» **Exercise aim**
Pull every line that includes the word "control" from the data.
##### Provided data #####
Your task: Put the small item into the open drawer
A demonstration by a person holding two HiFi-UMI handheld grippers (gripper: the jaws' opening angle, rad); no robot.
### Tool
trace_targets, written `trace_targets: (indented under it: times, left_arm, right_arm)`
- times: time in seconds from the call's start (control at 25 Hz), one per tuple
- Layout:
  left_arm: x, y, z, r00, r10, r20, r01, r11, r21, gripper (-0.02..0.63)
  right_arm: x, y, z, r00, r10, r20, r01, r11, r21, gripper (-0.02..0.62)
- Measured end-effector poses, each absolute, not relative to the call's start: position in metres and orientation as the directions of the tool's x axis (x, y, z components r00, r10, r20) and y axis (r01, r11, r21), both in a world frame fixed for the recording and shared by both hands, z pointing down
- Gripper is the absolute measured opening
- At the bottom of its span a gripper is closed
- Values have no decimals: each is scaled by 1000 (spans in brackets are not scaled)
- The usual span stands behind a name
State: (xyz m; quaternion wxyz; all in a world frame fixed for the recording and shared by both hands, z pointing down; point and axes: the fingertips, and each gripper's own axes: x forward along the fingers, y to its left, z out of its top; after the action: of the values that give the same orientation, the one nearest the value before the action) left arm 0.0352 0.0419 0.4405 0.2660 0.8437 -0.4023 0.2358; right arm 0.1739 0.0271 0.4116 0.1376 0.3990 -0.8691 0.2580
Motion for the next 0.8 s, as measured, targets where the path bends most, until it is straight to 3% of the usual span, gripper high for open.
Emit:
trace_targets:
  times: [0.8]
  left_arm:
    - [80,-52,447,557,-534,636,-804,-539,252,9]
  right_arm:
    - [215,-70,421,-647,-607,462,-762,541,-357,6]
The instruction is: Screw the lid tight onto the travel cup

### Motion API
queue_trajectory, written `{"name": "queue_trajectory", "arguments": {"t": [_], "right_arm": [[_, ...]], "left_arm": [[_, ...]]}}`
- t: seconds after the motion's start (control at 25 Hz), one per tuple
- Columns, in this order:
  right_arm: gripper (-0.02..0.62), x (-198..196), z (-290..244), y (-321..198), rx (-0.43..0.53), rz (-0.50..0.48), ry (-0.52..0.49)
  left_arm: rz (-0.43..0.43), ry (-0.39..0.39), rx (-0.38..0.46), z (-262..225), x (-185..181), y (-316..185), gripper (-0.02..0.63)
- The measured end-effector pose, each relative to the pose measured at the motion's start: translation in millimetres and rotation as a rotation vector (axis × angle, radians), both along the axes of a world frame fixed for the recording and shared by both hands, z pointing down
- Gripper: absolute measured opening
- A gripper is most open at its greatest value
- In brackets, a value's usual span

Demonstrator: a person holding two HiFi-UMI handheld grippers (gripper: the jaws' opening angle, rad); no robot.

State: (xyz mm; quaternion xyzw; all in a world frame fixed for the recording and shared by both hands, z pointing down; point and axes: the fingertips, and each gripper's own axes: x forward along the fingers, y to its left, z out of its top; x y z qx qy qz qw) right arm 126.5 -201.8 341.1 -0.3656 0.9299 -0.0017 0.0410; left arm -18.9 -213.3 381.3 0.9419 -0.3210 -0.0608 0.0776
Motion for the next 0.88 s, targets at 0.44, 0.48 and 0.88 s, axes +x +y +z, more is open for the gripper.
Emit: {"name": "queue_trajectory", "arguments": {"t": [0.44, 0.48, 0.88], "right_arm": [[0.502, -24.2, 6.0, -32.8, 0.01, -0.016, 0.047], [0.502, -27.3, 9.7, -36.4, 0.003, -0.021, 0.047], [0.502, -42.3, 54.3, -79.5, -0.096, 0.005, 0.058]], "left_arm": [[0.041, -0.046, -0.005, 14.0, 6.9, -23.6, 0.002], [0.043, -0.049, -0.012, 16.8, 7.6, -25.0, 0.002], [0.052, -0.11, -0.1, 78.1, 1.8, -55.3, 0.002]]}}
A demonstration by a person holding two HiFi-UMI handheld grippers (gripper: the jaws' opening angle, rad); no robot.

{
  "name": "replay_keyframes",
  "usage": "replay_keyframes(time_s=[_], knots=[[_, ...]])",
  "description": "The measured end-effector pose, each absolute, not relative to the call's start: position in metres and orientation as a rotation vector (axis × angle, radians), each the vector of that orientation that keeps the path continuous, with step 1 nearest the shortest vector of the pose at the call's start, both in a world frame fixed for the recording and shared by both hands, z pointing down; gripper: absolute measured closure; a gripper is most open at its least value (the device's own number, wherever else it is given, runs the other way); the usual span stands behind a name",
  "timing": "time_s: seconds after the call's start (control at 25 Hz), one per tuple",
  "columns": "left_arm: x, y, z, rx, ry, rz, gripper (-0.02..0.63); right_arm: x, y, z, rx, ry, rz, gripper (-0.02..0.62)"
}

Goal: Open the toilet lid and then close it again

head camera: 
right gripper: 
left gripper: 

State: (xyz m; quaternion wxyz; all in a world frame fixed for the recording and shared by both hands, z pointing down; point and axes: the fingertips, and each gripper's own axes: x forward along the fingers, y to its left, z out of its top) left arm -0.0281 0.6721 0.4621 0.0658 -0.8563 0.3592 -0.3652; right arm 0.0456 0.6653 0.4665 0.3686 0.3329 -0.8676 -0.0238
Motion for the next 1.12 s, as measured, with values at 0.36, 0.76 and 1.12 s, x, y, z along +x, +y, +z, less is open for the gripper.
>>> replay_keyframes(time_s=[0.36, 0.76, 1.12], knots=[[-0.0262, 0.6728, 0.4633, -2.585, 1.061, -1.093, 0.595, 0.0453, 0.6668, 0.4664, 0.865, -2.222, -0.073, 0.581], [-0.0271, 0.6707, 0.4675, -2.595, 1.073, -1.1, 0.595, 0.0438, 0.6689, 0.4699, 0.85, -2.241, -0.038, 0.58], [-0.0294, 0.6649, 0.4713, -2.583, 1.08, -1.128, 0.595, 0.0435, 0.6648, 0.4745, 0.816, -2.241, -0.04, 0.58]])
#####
» **Output below**
- times: time in seconds from the call's start (control at 25 Hz), one per tuple
- t: seconds after the motion's start (control at 25 Hz), one per tuple
  "timing": "time_s: seconds after the call's start (control at 25 Hz), one per tuple",

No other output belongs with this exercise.